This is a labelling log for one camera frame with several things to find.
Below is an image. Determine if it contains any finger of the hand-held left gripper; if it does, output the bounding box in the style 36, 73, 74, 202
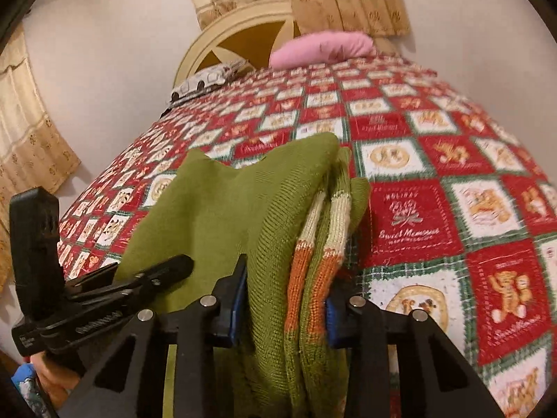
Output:
70, 284, 149, 302
65, 254, 195, 293

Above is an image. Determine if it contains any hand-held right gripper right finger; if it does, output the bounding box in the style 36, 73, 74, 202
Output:
326, 295, 501, 418

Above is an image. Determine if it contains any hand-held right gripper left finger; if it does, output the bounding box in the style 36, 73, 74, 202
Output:
58, 265, 249, 418

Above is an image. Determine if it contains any green orange cream knit sweater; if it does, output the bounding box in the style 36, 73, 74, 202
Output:
122, 133, 371, 418

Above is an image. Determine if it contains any person's left hand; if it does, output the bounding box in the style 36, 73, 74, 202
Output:
28, 350, 72, 408

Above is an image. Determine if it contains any blue printed clothing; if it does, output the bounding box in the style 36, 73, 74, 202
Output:
11, 363, 49, 418

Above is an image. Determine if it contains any white grey patterned pillow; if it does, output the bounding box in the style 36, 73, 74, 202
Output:
167, 59, 257, 107

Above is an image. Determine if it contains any red white printed quilt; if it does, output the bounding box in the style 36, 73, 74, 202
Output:
56, 54, 557, 418

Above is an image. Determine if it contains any cream gold round headboard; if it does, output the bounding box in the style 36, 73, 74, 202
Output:
176, 0, 305, 90

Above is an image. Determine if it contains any pink pillow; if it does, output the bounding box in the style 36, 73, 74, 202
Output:
269, 30, 377, 69

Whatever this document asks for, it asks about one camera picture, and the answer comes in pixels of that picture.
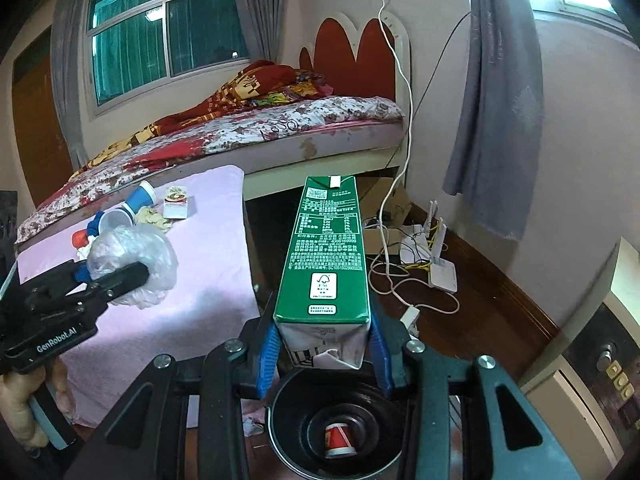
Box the clear plastic bag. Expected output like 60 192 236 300
86 225 179 308

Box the cardboard box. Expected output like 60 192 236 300
356 176 412 261

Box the white plastic cup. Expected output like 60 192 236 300
97 208 135 236

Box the grey curtain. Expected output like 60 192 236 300
442 0 546 242
237 0 286 66
51 0 90 171

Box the beige appliance with control panel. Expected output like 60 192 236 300
519 236 640 468

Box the black trash bin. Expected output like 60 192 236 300
267 360 416 480

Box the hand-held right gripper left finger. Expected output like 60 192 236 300
65 317 281 480

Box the large window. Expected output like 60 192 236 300
85 0 251 108

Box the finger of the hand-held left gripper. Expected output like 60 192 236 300
20 259 98 306
82 261 151 311

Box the crumpled yellowish tissue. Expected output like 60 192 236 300
135 206 172 233

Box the floral bedsheet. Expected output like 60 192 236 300
17 95 406 246

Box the pink table cloth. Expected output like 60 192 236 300
15 165 263 428

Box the red white paper cup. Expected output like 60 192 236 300
324 422 357 460

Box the black thin cable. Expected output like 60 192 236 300
414 10 472 108

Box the red patterned blanket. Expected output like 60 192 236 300
67 60 333 181

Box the green milk carton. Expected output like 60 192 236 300
272 175 374 371

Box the yellow network cable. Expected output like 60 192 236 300
404 252 437 273

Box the small white red carton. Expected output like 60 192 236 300
162 186 192 219

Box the white power strip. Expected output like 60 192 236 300
399 305 422 337

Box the brown table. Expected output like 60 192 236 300
242 191 275 320

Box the small white router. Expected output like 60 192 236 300
400 224 432 267

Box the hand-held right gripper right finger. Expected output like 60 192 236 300
367 305 581 480

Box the bed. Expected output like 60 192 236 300
15 11 413 251

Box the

● **WHAT YOU HAVE TO DO**
Retyping should start at the first line of the data above and stop after the line with "gripper left finger;", and no picture should be included.

● **SOLUTION TO THIS TASK**
This is a labelling log for one camera frame with several things to find.
Below is an image. Determine if it contains any finger of the hand-held left gripper; if it does, output the bounding box in the style 36, 73, 74, 202
Output:
70, 284, 149, 302
65, 254, 195, 293

Above is an image. Determine if it contains any hand-held right gripper right finger; if it does, output the bounding box in the style 36, 73, 74, 202
Output:
326, 295, 501, 418

Above is an image. Determine if it contains any hand-held right gripper left finger; if it does, output the bounding box in the style 36, 73, 74, 202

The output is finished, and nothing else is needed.